[Dataset excerpt]
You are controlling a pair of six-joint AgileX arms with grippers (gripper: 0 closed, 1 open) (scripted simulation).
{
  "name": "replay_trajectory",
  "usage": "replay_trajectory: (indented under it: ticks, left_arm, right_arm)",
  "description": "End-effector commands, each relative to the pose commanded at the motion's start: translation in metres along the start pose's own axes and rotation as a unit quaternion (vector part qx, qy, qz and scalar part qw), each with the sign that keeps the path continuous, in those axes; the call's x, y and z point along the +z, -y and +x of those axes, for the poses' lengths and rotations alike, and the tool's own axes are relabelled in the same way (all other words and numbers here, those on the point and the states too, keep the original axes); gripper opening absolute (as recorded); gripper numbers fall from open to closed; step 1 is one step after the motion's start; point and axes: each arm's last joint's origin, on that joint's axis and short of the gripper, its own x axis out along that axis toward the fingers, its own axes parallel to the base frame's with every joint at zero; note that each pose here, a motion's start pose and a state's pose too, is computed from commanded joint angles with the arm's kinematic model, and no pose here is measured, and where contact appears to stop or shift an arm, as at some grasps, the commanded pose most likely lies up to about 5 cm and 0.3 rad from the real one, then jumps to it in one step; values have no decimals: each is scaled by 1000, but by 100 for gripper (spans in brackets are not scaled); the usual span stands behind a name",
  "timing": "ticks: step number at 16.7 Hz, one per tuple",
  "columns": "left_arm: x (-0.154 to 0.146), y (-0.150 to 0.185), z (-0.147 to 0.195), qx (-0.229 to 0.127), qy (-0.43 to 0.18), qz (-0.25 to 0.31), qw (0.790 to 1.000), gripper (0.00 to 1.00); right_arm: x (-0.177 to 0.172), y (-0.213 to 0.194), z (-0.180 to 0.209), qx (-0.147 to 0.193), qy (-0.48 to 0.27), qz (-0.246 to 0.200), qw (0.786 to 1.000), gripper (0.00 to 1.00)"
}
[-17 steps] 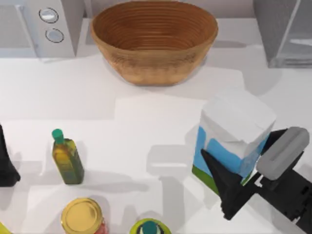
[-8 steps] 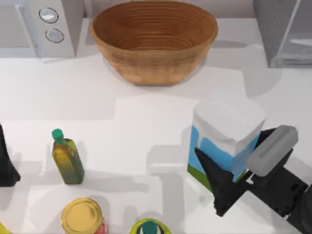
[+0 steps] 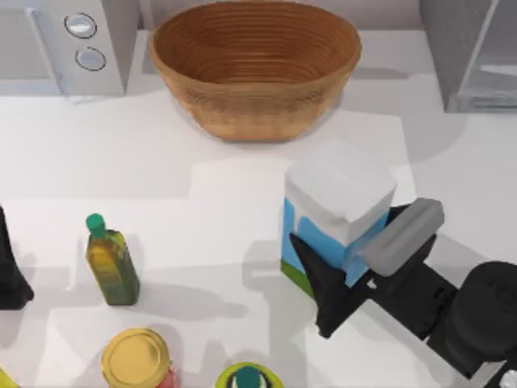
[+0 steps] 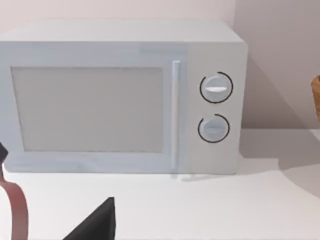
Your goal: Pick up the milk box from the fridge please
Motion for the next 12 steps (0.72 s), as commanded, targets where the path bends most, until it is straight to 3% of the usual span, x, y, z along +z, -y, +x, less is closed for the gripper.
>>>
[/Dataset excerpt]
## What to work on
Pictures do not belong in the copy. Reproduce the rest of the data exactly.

## Response box
You are controlling a pair of six-joint AgileX arms with grippers (gripper: 0 closed, 1 open) (scripted simulation).
{
  "name": "replay_trajectory",
  "usage": "replay_trajectory: (indented under it: ticks, left_arm, right_arm)",
  "description": "End-effector commands, each relative to the pose commanded at the motion's start: translation in metres along the start pose's own axes and rotation as a unit quaternion (vector part qx, qy, qz and scalar part qw), each with the sign that keeps the path continuous, in those axes; the call's x, y and z point along the +z, -y and +x of those axes, for the poses' lengths and rotations alike, and the tool's own axes are relabelled in the same way (all other words and numbers here, those on the point and the states too, keep the original axes); gripper opening absolute (as recorded); gripper numbers fall from open to closed; step 1 is one step after the motion's start; point and axes: each arm's last joint's origin, on that joint's axis and short of the gripper, its own x axis out along that axis toward the fingers, its own axes parallel to the base frame's with every joint at zero; note that each pose here, a motion's start pose and a state's pose too, is computed from commanded joint angles with the arm's kinematic model, and no pose here is measured, and where contact appears to stop or shift an arm, as at some grasps, the commanded pose most likely lies up to about 5 cm and 0.3 rad from the real one, then jumps to it in one step; values have no decimals: each is scaled by 1000, but by 100 for gripper (spans in brackets are not scaled); the usual span stands behind a name",
  "timing": "ticks: step number at 16.7 Hz, one per tuple",
  "columns": "left_arm: x (-0.154 to 0.146), y (-0.150 to 0.185), z (-0.147 to 0.195), qx (-0.229 to 0.127), qy (-0.43 to 0.18), qz (-0.25 to 0.31), qw (0.790 to 1.000), gripper (0.00 to 1.00); right_arm: x (-0.177 to 0.172), y (-0.213 to 0.194), z (-0.180 to 0.209), qx (-0.147 to 0.193), qy (-0.48 to 0.27), qz (-0.246 to 0.200), qw (0.786 to 1.000), gripper (0.00 to 1.00)"
}
[-17 steps] 
[-8 steps] 
[+0 steps] 
[+0 steps] 
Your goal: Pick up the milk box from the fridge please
Motion for the next 12 steps (0.72 s), as commanded, targets where the path bends most, until it is straight to 3% of the usual span, x, y, z along +z, -y, +x, less is closed for the gripper.
>>>

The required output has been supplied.